Exercise
Everything in the listing should be transcribed exactly, apart from the pictures.
#####
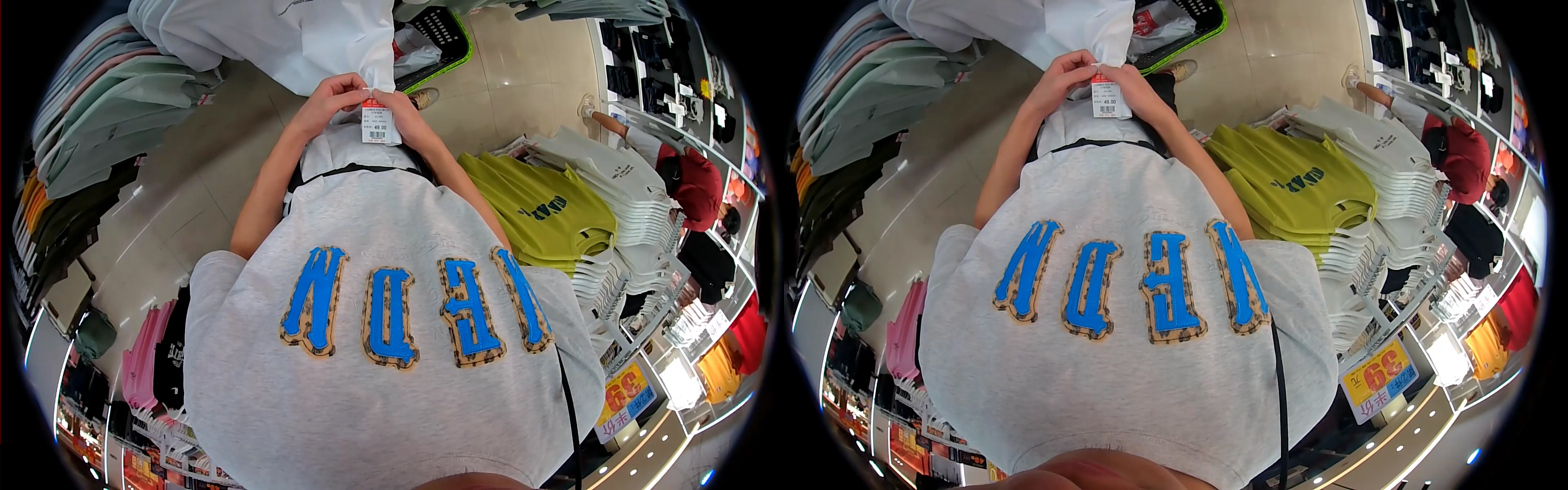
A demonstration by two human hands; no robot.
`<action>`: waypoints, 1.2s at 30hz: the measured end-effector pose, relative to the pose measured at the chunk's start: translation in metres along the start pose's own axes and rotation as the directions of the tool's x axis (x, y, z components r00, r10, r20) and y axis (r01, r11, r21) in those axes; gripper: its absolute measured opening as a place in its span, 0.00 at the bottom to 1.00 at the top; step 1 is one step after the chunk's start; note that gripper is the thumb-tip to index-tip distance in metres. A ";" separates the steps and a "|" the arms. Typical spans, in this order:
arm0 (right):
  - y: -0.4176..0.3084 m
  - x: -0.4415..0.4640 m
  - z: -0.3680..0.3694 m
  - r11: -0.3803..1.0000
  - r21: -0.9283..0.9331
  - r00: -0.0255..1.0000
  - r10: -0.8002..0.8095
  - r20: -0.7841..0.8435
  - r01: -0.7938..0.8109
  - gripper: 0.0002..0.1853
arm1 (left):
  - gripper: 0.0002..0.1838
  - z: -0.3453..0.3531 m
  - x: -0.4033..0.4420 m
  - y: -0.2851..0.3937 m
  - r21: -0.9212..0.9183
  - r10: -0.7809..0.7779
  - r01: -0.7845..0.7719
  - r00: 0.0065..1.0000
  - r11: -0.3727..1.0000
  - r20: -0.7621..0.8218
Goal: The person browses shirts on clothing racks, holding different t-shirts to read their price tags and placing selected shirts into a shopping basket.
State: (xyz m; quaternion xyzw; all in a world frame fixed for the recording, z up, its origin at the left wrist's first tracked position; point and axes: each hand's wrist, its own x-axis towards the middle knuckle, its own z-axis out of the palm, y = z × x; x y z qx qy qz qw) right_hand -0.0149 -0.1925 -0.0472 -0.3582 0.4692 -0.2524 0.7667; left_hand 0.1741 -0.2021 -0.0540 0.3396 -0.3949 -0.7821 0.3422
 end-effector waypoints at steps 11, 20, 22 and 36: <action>-0.003 -0.005 0.004 0.997 0.064 0.999 0.035 -0.030 -0.033 0.19 | 0.08 -0.006 0.004 -0.013 -0.208 -0.013 -0.002 0.998 0.978 -0.069; -0.002 -0.007 0.002 0.991 0.123 0.999 0.047 -0.011 -0.045 0.19 | 0.10 -0.013 0.005 -0.017 -0.068 0.032 -0.041 0.992 0.997 -0.121; -0.002 -0.007 0.003 0.992 0.122 0.999 0.033 -0.009 -0.032 0.19 | 0.11 -0.010 0.004 -0.015 -0.024 0.049 -0.053 0.991 0.998 -0.124; -0.002 -0.010 0.005 0.994 0.091 0.999 0.052 0.005 -0.052 0.19 | 0.08 -0.008 0.002 -0.009 -0.061 -0.049 0.036 0.972 0.998 -0.229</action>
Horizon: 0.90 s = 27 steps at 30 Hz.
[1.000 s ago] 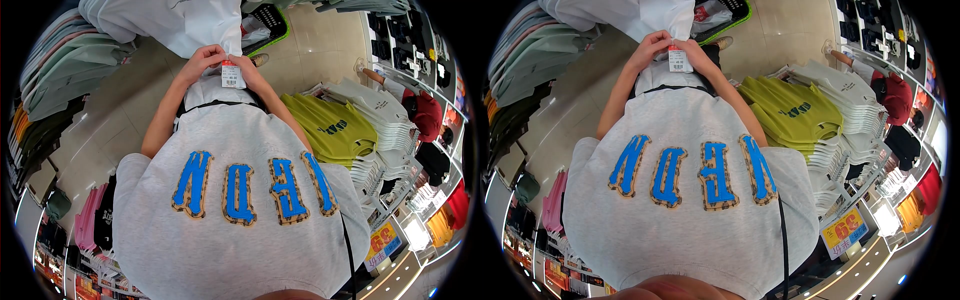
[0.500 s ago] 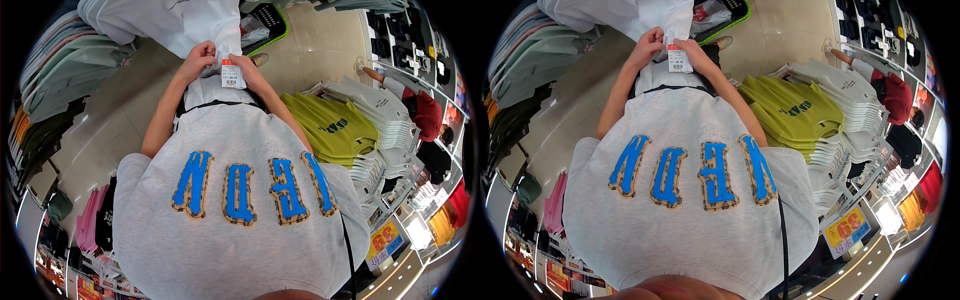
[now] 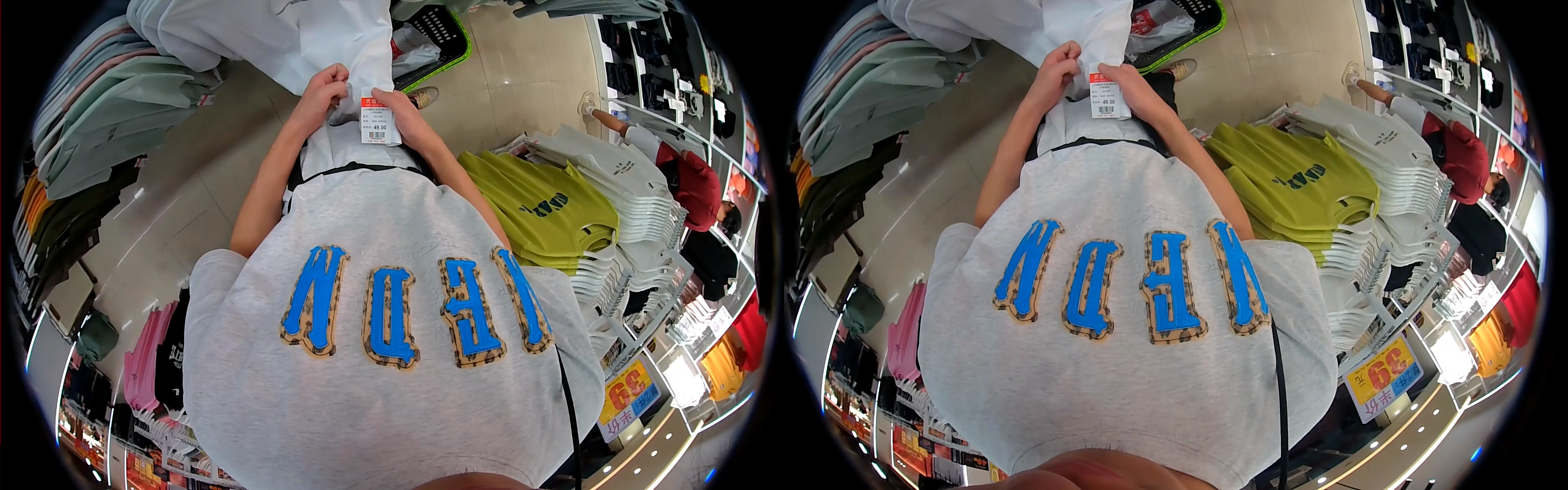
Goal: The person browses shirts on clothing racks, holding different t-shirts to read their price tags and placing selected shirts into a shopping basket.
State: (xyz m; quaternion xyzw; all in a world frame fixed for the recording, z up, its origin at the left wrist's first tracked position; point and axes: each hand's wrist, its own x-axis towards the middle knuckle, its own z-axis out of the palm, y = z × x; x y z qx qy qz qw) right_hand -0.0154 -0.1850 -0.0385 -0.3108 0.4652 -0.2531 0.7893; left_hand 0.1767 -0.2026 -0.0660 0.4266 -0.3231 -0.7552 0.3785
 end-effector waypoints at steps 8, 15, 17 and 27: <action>0.000 -0.002 0.002 1.000 -0.008 1.000 -0.009 0.015 0.010 0.20 | 0.09 -0.004 0.003 -0.007 -0.043 -0.050 0.047 0.997 0.998 -0.062; -0.003 -0.003 0.004 0.999 -0.041 1.000 0.001 -0.004 -0.001 0.20 | 0.09 -0.005 0.007 -0.010 -0.067 -0.023 0.018 0.997 0.998 -0.080; -0.004 -0.004 0.004 0.999 -0.048 1.000 0.001 -0.009 -0.002 0.20 | 0.09 -0.001 0.004 -0.005 -0.034 -0.005 0.003 0.998 0.999 -0.067; -0.003 -0.002 0.004 0.999 -0.024 1.000 0.021 0.000 -0.021 0.20 | 0.09 -0.001 0.003 -0.002 -0.030 -0.040 0.038 0.998 0.999 -0.042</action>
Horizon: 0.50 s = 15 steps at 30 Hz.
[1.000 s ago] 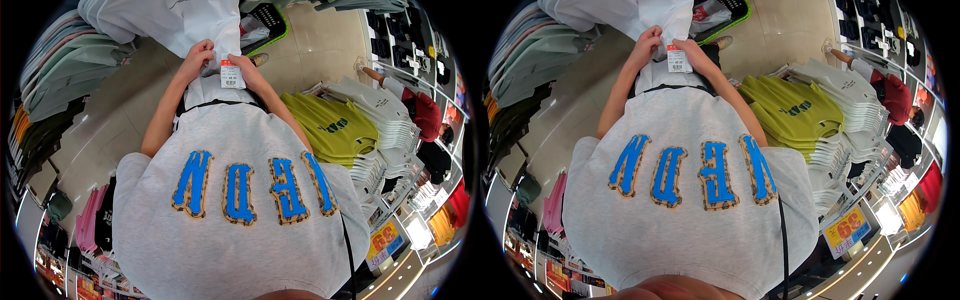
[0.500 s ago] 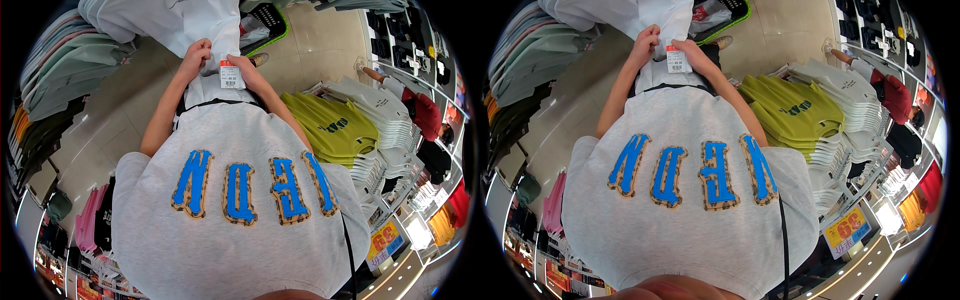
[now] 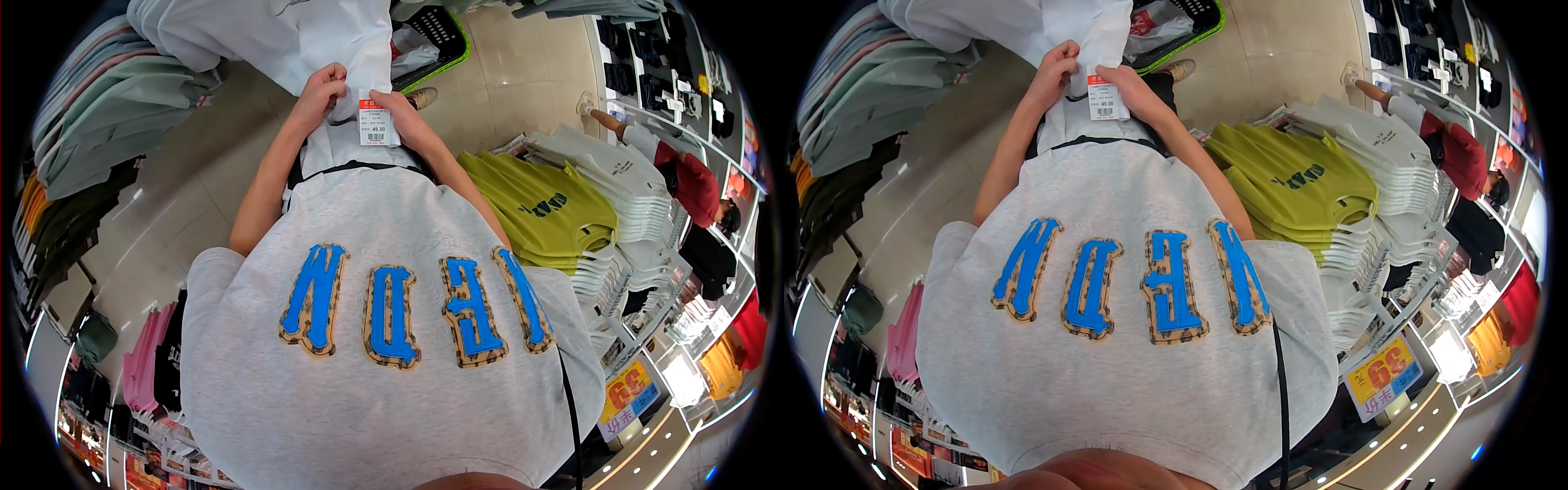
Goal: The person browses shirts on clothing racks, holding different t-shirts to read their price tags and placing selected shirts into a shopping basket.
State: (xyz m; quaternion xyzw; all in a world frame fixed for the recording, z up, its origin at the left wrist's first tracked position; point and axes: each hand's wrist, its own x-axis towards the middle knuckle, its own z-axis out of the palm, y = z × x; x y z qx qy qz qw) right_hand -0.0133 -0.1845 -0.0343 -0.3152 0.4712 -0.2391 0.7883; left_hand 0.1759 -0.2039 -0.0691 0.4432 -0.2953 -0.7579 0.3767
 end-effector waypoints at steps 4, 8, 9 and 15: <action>-0.001 0.002 -0.001 1.000 -0.013 1.000 0.016 0.027 -0.016 0.20 | 0.10 -0.008 0.007 -0.008 -0.036 -0.003 0.002 1.000 0.999 -0.031; -0.003 0.002 0.002 1.000 -0.005 1.000 0.014 0.014 -0.014 0.19 | 0.10 -0.010 0.008 -0.008 -0.076 -0.004 0.000 0.998 0.997 -0.060; -0.002 0.003 0.002 1.000 -0.007 1.000 0.015 0.011 -0.015 0.19 | 0.09 -0.010 0.008 -0.007 -0.077 -0.004 -0.001 0.998 0.997 -0.069; -0.001 0.005 0.001 1.000 -0.003 1.000 0.002 0.008 -0.002 0.19 | 0.09 -0.010 0.007 -0.005 -0.092 0.003 -0.008 0.999 0.996 -0.049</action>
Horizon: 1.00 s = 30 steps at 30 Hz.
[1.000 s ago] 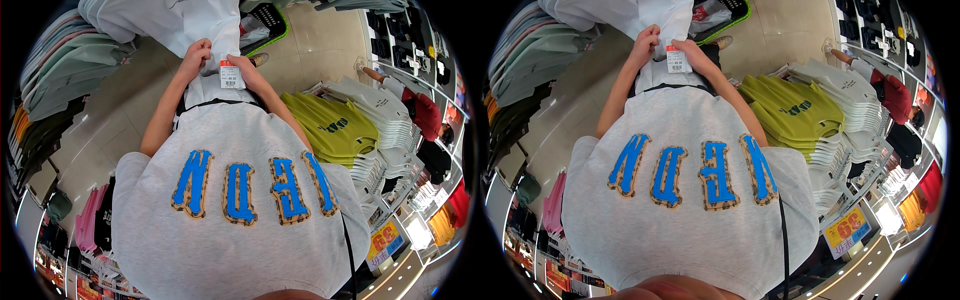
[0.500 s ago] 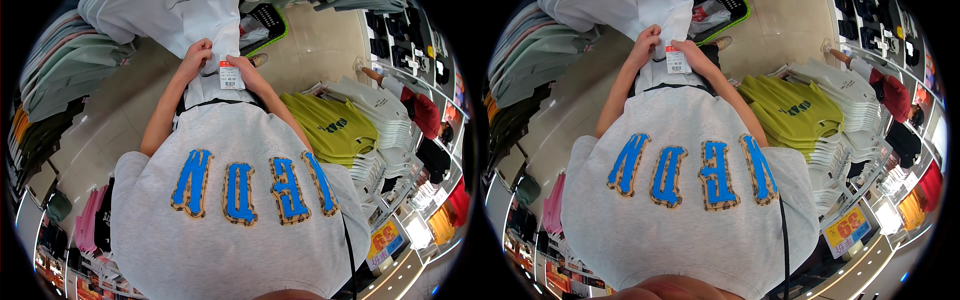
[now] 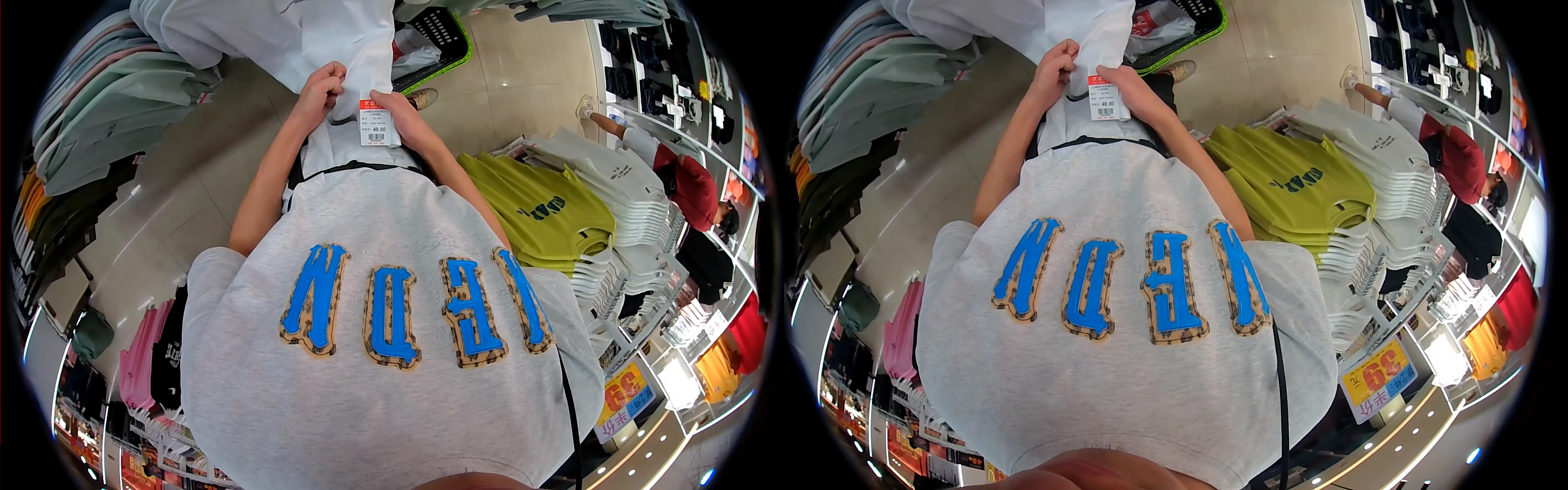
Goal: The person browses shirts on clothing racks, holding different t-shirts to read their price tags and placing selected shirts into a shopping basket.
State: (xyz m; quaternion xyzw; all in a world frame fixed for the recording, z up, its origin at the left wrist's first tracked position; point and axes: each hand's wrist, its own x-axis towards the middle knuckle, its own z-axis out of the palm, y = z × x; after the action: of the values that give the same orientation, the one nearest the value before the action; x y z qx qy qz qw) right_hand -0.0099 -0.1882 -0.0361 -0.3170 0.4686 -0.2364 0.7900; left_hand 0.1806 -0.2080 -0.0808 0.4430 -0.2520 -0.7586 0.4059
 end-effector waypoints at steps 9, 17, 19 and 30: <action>0.001 0.001 0.000 1.000 -0.008 1.000 -0.003 -0.003 0.003 0.19 | 0.08 -0.001 -0.001 0.000 0.017 0.002 -0.002 1.000 1.000 -0.020; 0.001 -0.003 0.002 1.000 -0.007 1.000 -0.008 -0.004 0.008 0.19 | 0.07 -0.003 -0.002 -0.001 0.010 0.013 -0.013 0.999 1.000 -0.031; 0.001 -0.003 0.001 1.000 -0.004 1.000 0.000 -0.009 0.000 0.19 | 0.07 -0.002 -0.002 -0.001 0.007 0.014 -0.014 0.999 1.000 -0.032; 0.005 -0.007 -0.001 1.000 0.005 1.000 0.007 0.014 -0.007 0.19 | 0.07 -0.003 -0.003 -0.005 -0.005 0.019 -0.019 1.000 1.000 -0.024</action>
State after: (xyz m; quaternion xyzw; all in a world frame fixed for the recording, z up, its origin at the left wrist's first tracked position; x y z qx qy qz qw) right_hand -0.0135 -0.1805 -0.0360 -0.3151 0.4636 -0.2325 0.7948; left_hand 0.1825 -0.2024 -0.0849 0.4488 -0.2493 -0.7500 0.4170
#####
Completed exercise
A demonstration by two human hands; no robot.
`<action>`: waypoints, 1.2s at 30hz: the measured end-effector pose, relative to the pose measured at the chunk's start: translation in metres along the start pose's own axes and rotation as the directions of the tool's x axis (x, y, z components r00, r10, r20) and y axis (r01, r11, r21) in those axes; gripper: its absolute measured opening as a place in its span, 0.00 at the bottom to 1.00 at the top; step 1 is one step after the chunk's start; note that gripper is the thumb-tip to index-tip distance in metres. A ";" separates the steps and a "|" the arms. Typical spans, in this order:
arm0 (right):
  - y: -0.4176..0.3084 m
  - x: -0.4415..0.4640 m
  - z: -0.3680..0.3694 m
  - r11: -0.3803..1.0000
  - r21: -0.9283..0.9331
  - r00: -0.0255..1.0000
  - r10: -0.8002..0.8095
  - r20: -0.7841..0.8435
  - r01: -0.7938..0.8109
  - gripper: 0.0002..0.1853
arm1 (left):
  - gripper: 0.0002..0.1838
  - z: -0.3453..0.3531 m
  - x: -0.4033..0.4420 m
  - y: -0.2851..0.3937 m
  - r21: -0.9212..0.9183
  - r10: -0.7809..0.7779
  - r01: -0.7845..0.7719
  - r00: 0.0065..1.0000
  - r11: -0.3727..1.0000
  - r20: -0.7621..0.8218
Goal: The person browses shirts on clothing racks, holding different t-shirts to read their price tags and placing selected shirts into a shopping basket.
State: (xyz m; quaternion xyzw; all in a world frame fixed for the recording, z up, its origin at the left wrist's first tracked position; point and axes: each hand's wrist, its own x-axis towards the middle knuckle, its own z-axis out of the palm, y = z × x; x y z qx qy qz qw) right_hand -0.0149 -0.1925 -0.0472 -0.3582 0.4692 -0.2524 0.7667; left_hand 0.1741 -0.2021 -0.0540 0.3396 -0.3949 -0.7821 0.3422
 end-effector waypoints at steps 11, 20, 22 and 36: <action>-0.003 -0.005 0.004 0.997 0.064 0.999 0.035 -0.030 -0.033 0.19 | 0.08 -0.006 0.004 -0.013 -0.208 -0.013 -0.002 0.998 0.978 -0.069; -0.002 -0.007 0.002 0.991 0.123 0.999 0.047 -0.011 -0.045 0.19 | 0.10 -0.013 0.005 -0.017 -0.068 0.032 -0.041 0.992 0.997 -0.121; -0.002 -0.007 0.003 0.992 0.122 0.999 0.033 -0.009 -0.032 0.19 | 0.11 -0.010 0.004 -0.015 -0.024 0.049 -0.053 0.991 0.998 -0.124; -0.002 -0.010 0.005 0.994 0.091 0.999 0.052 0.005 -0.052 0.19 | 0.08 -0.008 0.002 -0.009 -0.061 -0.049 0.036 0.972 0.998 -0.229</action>
Horizon: 0.90 s = 27 steps at 30 Hz.
[1.000 s ago] 
[0.500 s ago] 
[now] 
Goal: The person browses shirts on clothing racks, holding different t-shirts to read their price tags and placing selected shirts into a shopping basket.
State: (xyz m; quaternion xyzw; all in a world frame fixed for the recording, z up, its origin at the left wrist's first tracked position; point and axes: each hand's wrist, its own x-axis towards the middle knuckle, its own z-axis out of the palm, y = z × x; x y z qx qy qz qw) right_hand -0.0154 -0.1850 -0.0385 -0.3108 0.4652 -0.2531 0.7893; left_hand 0.1767 -0.2026 -0.0660 0.4266 -0.3231 -0.7552 0.3785
 end-effector waypoints at steps 8, 15, 17 and 27: <action>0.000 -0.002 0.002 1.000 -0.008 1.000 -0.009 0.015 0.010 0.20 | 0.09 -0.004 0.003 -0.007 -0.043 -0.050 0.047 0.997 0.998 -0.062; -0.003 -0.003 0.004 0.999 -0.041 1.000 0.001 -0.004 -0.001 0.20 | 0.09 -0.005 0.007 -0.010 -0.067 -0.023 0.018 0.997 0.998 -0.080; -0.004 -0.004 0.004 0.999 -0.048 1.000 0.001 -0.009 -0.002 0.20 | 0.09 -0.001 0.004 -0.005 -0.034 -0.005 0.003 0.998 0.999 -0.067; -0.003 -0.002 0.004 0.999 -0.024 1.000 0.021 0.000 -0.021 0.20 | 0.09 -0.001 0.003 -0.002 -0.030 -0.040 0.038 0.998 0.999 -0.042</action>
Horizon: 0.50 s = 15 steps at 30 Hz.
[1.000 s ago] 
[0.500 s ago] 
[now] 
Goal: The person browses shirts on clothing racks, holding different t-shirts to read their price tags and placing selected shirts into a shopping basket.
State: (xyz m; quaternion xyzw; all in a world frame fixed for the recording, z up, its origin at the left wrist's first tracked position; point and axes: each hand's wrist, its own x-axis towards the middle knuckle, its own z-axis out of the palm, y = z × x; x y z qx qy qz qw) right_hand -0.0133 -0.1845 -0.0343 -0.3152 0.4712 -0.2391 0.7883; left_hand 0.1759 -0.2039 -0.0691 0.4432 -0.2953 -0.7579 0.3767
 end-effector waypoints at steps 4, 8, 9 and 15: <action>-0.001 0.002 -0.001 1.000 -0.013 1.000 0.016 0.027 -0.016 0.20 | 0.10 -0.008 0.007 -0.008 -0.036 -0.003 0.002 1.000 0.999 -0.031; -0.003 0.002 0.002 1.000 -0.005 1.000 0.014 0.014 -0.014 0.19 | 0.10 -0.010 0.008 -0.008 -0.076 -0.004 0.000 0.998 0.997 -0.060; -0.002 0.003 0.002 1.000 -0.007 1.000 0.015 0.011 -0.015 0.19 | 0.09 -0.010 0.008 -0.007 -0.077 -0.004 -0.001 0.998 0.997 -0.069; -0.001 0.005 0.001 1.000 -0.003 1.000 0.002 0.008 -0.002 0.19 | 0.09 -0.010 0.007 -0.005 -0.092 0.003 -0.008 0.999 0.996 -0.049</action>
Horizon: 1.00 s = 30 steps at 30 Hz.
[1.000 s ago] 
[0.500 s ago] 
[now] 
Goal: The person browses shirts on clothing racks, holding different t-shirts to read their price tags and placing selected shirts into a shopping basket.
State: (xyz m; quaternion xyzw; all in a world frame fixed for the recording, z up, its origin at the left wrist's first tracked position; point and axes: each hand's wrist, its own x-axis towards the middle knuckle, its own z-axis out of the palm, y = z × x; after the action: of the values that give the same orientation, the one nearest the value before the action; x y z qx qy qz qw) right_hand -0.0099 -0.1882 -0.0361 -0.3170 0.4686 -0.2364 0.7900; left_hand 0.1806 -0.2080 -0.0808 0.4430 -0.2520 -0.7586 0.4059
 end-effector waypoints at steps 9, 17, 19 and 30: <action>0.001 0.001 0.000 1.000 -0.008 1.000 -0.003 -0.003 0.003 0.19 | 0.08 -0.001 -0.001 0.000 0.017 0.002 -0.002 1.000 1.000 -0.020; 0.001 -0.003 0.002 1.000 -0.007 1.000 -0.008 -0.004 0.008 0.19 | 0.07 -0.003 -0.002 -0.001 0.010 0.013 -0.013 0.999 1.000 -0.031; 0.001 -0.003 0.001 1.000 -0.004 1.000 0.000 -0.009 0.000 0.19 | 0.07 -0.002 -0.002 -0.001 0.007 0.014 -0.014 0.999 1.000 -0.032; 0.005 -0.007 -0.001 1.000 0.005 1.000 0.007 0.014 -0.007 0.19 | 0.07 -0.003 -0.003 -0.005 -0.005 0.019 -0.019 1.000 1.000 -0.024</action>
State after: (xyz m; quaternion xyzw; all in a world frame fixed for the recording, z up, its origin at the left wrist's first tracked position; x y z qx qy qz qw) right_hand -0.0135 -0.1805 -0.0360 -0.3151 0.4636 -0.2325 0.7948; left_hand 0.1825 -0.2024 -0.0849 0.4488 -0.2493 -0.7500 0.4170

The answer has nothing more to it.